Scripts This project includes the following scripts:
scrapping.py: Scrapes data from a webpage
preprocessing.py: Preprocesses the data from the scraping step
inverted_index.py: Creates an inverted index from the preprocessed data
TF-IDF.py: Calculates the TF-IDF values for the inverted index
cosine_similarity.py: Calculates the cosine similarity between two documents
IR.py: Implements a simple information retrieval system
System requirements Python 3 Scrappy library (install using pip install scrappy)
Language and version All scripts are written in Python 3.
List of files In addition to the scripts, this project includes the following files: stopwords.txt: A list of stopwords to be used in the preprocessing step
Instructions to run To run the scripts in this project, follow these steps:
Ensure that you have Python 3 and the Scrappy library installed on your machine.
Open a terminal window and navigate to the directory where the scripts are located.
Run the scripts in the following order:
python scrapping.py "doc"
python preprocessing.py "doc" "preprocess" "stopwords.txt"
python inverted_index.py "preprocess" "indexing"
python TF-IDF.py indexing.txt tfIdf
python cosine_similarity.py tfIdf.txt D3 D5
python IR.py doc "Griffith College Dublin IRWS course menu" "stopwords.txt"
Each script performs a specific task in the overall process, and the output of each script is used as input for the next script. For example, the output of the scrapping.py script is used as input for the preprocessing.py script.
Input and output Input The input to each script varies, but generally includes file paths and data.
scrapping.py: Takes a file path as input, indicating where the scraped data should be saved.
preprocessing.py: Takes a file path for the input data and a file path for the output data, as well as a file path for a list of stopwords.
inverted_index.py: Takes a file path for the input data and a file path for the output data.
TF-IDF.py: Takes a file path for the input data and a file path for the output data.
cosine_similarity.py: Takes a file path for the input data, and two document identifiers for the documents to compare.

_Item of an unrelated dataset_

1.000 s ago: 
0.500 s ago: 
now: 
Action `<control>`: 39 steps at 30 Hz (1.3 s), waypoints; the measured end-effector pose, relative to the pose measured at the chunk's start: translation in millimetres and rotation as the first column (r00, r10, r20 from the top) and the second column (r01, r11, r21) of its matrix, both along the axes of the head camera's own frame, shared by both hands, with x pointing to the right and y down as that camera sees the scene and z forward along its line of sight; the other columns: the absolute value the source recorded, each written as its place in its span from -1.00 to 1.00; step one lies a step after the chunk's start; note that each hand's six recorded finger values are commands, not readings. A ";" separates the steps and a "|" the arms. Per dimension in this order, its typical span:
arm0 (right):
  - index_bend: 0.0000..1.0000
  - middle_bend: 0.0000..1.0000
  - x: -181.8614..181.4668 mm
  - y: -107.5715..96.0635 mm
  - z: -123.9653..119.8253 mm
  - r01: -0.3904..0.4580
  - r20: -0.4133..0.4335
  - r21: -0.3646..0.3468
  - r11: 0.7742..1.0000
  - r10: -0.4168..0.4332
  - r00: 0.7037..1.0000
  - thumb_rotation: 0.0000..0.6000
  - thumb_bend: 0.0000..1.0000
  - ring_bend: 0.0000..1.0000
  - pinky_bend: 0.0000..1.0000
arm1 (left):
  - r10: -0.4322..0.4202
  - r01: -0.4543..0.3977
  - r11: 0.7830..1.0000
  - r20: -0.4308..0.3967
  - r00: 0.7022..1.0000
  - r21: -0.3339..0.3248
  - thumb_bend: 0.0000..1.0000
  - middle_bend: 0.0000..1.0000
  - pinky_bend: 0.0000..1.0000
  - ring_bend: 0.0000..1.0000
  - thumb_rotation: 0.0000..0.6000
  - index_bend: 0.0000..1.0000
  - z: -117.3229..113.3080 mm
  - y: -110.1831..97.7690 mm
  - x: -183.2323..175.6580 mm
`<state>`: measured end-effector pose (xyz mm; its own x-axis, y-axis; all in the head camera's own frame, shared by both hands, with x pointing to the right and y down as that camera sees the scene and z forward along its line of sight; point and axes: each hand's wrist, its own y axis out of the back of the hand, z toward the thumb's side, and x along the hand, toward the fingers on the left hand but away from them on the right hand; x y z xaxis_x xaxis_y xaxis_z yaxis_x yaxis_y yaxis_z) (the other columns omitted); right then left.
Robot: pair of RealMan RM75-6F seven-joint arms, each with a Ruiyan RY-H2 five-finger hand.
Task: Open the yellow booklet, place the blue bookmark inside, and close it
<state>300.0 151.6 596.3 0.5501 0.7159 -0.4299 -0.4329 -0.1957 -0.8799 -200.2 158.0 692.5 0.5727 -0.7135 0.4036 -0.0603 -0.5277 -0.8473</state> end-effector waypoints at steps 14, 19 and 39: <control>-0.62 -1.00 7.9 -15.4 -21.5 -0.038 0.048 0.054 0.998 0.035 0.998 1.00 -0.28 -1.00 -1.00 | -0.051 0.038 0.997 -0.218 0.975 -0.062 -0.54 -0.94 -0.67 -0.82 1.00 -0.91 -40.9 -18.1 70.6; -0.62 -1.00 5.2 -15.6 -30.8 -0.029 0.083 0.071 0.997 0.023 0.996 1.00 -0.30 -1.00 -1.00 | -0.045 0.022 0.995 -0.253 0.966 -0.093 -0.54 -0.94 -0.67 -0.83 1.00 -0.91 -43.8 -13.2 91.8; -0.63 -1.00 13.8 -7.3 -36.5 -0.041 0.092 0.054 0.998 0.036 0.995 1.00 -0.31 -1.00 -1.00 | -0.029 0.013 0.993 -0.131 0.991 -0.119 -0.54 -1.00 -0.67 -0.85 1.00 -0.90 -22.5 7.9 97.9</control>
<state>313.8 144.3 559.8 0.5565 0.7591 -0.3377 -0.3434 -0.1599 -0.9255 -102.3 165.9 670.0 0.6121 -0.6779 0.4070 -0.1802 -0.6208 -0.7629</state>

IR.py: Takes a file path for the input data, a query string, a file path for a list of stopwords.
Output
The output of each script is either a file or a calculation.
scrapping.py: Outputs the scraped data to a file.
preprocessing.py: Outputs the preprocessed data to a file.
inverted_index.py: Outputs the inverted index to a file.
TF_IDF.py: Outputs the calculated tf-idf values to a file.